A state represents the current situation or configuration of the environment at a given time. In reinforcement learning, an agent's goal is often to learn the optimal policy that maps states to actions.

Action

An action is a decision made by the agent to interact with the environment. The set of all possible actions that an agent can take in a given state is called the action space.

Reward

A reward is a scalar value provided by the environment as feedback to the agent, indicating the desirability of the agent's action. The objective of an RL agent is typically to maximize the cumulative reward, or the sum of rewards, over time.

Approaches to Reinforcement Learning

There are several approaches to reinforcement learning, each with its own strengths and weaknesses. Some of the most common approaches include value-based methods, policy-based methods, and model-based methods.

Value-based Methods

Value-based methods, such as Q-learning and SARSA, focus on estimating the value of actions or states. The value function represents the expected cumulative reward that the agent can obtain by following a specific policy from a given state.

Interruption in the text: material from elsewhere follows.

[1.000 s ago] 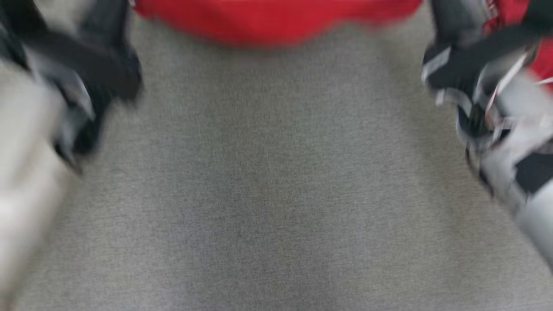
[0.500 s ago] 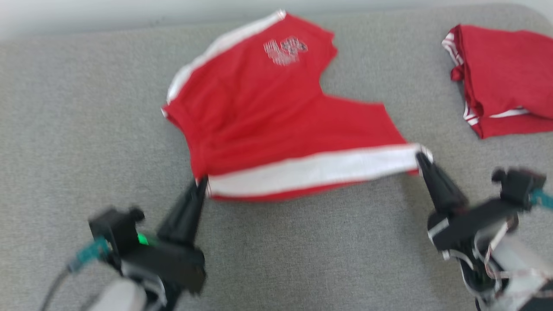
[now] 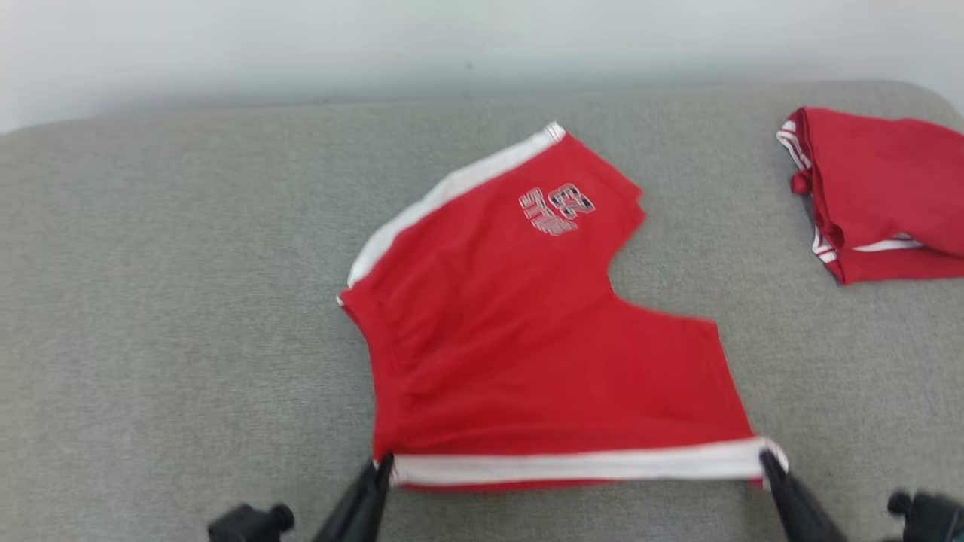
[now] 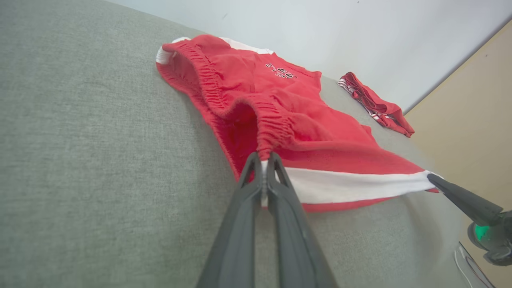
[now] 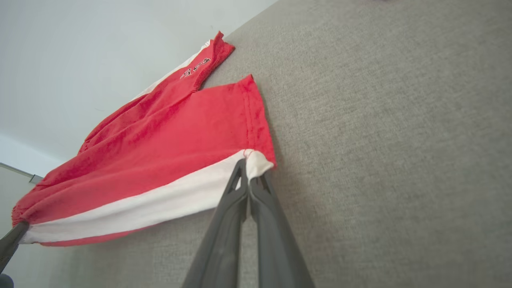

These methods aim to learn an optimal policy by iteratively updating the value function based on the observed rewards and state transitions.

Policy-based Methods

Policy-based methods, such as the REINFORCE algorithm and Proximal Policy Optimization (PPO), directly optimize the policy without the need for a value function. These methods adjust the policy parameters to maximize the expected cumulative reward. Policy-based methods can handle continuous action spaces and can learn stochastic policies, making them suitable for a wide range of applications.

Model-based Methods

Model-based methods involve learning a model of the environment's dynamics, which is then used to plan actions and improve the agent's policy. This approach can be more sample-efficient than model-free methods, such as value-based and policy-based methods, as it can leverage the learned model to generate additional data for training the policy.

Explain Like I'm 5 (ELI5)

Reinforcement learning is a way to teach a computer program, called an agent, how to make decisions by interacting with its surroundings, which is called the environment. The agent learns to perform better by trying different actions and receiving rewards or penalties based on how good or bad those actions are. The agent's goal is to learn the best way to make decisions so that it can get the highest rewards over time.